- _EXERCISE OBJECTIVE_
Quote the listing below word for word, stopping after the line that contains "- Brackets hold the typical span".

- _RAW DATA_
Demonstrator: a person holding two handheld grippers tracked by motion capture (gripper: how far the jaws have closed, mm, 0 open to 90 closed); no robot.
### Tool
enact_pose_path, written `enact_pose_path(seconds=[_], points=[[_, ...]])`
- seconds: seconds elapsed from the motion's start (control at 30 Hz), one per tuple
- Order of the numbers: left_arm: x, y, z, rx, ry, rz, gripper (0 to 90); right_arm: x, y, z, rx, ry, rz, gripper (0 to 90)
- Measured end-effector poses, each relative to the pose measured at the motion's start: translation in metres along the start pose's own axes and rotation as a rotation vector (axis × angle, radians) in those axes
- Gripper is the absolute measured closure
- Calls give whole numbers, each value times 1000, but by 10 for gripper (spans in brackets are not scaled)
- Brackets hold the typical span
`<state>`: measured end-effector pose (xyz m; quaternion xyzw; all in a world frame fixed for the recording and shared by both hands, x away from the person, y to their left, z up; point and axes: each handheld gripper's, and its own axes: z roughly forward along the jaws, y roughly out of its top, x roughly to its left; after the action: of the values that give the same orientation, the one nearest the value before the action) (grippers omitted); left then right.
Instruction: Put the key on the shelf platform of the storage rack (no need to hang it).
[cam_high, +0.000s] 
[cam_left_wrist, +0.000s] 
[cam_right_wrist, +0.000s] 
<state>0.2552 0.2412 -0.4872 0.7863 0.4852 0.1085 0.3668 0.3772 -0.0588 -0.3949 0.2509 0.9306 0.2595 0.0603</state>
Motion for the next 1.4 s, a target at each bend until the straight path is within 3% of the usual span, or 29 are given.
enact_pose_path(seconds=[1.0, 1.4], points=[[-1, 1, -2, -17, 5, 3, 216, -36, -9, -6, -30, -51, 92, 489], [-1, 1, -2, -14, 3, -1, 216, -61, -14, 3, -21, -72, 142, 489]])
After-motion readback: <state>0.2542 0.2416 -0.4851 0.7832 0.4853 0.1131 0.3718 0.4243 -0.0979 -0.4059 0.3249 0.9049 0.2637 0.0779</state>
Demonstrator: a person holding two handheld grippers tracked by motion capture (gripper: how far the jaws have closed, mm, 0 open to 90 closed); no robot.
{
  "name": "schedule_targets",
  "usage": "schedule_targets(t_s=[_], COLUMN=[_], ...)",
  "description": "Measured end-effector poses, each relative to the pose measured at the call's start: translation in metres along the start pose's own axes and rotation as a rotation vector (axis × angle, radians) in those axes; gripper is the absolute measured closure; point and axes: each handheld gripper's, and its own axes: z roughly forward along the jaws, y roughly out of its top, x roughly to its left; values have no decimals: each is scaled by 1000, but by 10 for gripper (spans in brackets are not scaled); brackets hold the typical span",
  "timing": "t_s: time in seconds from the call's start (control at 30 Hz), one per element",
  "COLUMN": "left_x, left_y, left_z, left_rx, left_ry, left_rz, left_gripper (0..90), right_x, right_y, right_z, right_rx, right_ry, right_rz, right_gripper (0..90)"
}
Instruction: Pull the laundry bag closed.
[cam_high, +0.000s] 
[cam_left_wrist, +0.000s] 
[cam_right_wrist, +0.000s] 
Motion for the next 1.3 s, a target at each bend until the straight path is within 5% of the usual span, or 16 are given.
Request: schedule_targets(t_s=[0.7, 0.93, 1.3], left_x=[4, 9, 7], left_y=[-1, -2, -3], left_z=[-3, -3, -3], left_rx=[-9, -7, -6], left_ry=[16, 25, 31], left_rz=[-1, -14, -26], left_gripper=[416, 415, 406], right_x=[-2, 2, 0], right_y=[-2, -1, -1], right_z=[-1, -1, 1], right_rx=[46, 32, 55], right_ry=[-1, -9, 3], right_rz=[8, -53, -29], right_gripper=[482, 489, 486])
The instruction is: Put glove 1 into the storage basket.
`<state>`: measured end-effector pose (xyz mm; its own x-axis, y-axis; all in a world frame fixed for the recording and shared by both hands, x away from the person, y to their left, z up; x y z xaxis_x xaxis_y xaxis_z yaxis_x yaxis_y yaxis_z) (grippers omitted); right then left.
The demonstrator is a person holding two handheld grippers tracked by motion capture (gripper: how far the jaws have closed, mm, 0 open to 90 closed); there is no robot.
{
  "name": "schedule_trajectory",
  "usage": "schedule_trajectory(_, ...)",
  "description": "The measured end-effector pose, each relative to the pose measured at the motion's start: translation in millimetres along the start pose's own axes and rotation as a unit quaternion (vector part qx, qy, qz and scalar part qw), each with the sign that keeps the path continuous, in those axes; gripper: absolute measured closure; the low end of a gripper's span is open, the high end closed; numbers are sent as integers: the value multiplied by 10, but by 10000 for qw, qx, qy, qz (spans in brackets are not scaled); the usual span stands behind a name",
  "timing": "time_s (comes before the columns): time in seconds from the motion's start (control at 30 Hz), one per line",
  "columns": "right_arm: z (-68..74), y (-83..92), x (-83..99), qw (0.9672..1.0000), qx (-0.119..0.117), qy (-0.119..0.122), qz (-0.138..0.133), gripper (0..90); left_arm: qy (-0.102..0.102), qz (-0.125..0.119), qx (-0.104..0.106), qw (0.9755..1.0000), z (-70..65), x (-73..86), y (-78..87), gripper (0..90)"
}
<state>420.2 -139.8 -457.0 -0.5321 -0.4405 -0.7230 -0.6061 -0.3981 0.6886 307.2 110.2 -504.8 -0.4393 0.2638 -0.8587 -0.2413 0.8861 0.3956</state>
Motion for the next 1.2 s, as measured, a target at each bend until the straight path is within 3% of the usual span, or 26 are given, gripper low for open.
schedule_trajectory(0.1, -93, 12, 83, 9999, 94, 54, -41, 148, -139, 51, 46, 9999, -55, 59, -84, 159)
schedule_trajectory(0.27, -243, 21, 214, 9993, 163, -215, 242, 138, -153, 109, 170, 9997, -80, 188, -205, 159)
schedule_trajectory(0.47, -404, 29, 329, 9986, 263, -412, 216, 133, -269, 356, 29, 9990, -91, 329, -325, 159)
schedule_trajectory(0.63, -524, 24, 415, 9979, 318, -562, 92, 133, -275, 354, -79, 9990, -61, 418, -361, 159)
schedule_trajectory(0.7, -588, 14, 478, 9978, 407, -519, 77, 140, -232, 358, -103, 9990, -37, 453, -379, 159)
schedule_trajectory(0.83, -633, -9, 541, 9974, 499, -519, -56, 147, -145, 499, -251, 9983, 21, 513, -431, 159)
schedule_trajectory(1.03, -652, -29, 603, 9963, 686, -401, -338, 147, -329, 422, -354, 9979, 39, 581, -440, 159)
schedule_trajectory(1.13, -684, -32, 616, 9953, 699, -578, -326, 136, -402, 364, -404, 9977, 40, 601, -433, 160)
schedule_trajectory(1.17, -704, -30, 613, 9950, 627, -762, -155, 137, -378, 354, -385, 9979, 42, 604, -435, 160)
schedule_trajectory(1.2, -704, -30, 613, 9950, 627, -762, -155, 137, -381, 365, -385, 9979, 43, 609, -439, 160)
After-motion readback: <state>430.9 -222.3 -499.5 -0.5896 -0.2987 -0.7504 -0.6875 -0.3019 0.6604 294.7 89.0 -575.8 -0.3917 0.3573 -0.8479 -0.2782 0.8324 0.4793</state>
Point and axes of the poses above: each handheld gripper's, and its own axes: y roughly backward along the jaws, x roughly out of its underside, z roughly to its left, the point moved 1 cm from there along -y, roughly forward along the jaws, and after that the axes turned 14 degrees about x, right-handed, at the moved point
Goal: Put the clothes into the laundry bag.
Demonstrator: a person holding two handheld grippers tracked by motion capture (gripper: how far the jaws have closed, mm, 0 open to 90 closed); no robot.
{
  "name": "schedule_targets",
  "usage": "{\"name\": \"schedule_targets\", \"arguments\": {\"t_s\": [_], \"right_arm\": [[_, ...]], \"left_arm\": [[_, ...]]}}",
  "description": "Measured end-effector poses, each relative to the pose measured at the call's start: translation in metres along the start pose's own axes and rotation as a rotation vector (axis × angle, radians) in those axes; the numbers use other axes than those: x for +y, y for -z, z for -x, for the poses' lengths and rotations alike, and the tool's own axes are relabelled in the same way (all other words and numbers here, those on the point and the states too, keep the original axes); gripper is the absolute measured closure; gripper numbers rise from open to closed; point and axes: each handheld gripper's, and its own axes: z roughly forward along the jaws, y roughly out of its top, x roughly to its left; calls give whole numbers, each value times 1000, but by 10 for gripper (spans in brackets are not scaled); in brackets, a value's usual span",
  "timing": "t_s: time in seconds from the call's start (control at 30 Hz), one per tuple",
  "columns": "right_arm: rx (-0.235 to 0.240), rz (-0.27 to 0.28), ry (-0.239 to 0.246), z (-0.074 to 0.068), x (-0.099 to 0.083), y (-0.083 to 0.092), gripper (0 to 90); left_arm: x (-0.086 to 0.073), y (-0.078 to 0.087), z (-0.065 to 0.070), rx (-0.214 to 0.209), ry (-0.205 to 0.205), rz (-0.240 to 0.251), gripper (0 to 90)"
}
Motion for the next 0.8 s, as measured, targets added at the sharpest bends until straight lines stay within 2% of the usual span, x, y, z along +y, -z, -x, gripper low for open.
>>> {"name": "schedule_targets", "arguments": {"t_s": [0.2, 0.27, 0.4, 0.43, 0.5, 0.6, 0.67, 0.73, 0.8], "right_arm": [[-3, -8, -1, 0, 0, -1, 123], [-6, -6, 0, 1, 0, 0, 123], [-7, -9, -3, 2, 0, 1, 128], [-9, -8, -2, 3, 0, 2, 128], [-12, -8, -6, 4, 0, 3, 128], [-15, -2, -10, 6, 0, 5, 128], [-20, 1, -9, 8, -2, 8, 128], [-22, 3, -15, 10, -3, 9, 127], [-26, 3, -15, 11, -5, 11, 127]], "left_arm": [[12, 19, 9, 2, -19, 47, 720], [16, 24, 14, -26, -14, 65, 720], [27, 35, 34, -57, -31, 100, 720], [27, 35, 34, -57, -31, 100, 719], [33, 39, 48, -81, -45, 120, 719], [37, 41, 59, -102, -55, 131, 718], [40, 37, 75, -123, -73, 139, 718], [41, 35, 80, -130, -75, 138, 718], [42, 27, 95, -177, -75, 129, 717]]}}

- _TASK SOLUTION_
Demonstrator: a person holding two handheld grippers tracked by motion capture (gripper: how far the jaws have closed, mm, 0 open to 90 closed); no robot.
### Tool
enact_pose_path, written `enact_pose_path(seconds=[_], points=[[_, ...]])`
- seconds: seconds elapsed from the motion's start (control at 30 Hz), one per tuple
- Order of the numbers: left_arm: x, y, z, rx, ry, rz, gripper (0 to 90); right_arm: x, y, z, rx, ry, rz, gripper (0 to 90)
- Measured end-effector poses, each relative to the pose measured at the motion's start: translation in metres along the start pose's own axes and rotation as a rotation vector (axis × angle, radians) in those axes
- Gripper is the absolute measured closure
- Calls give whole numbers, each value times 1000, but by 10 for gripper (spans in brackets are not scaled)
- Brackets hold the typical span

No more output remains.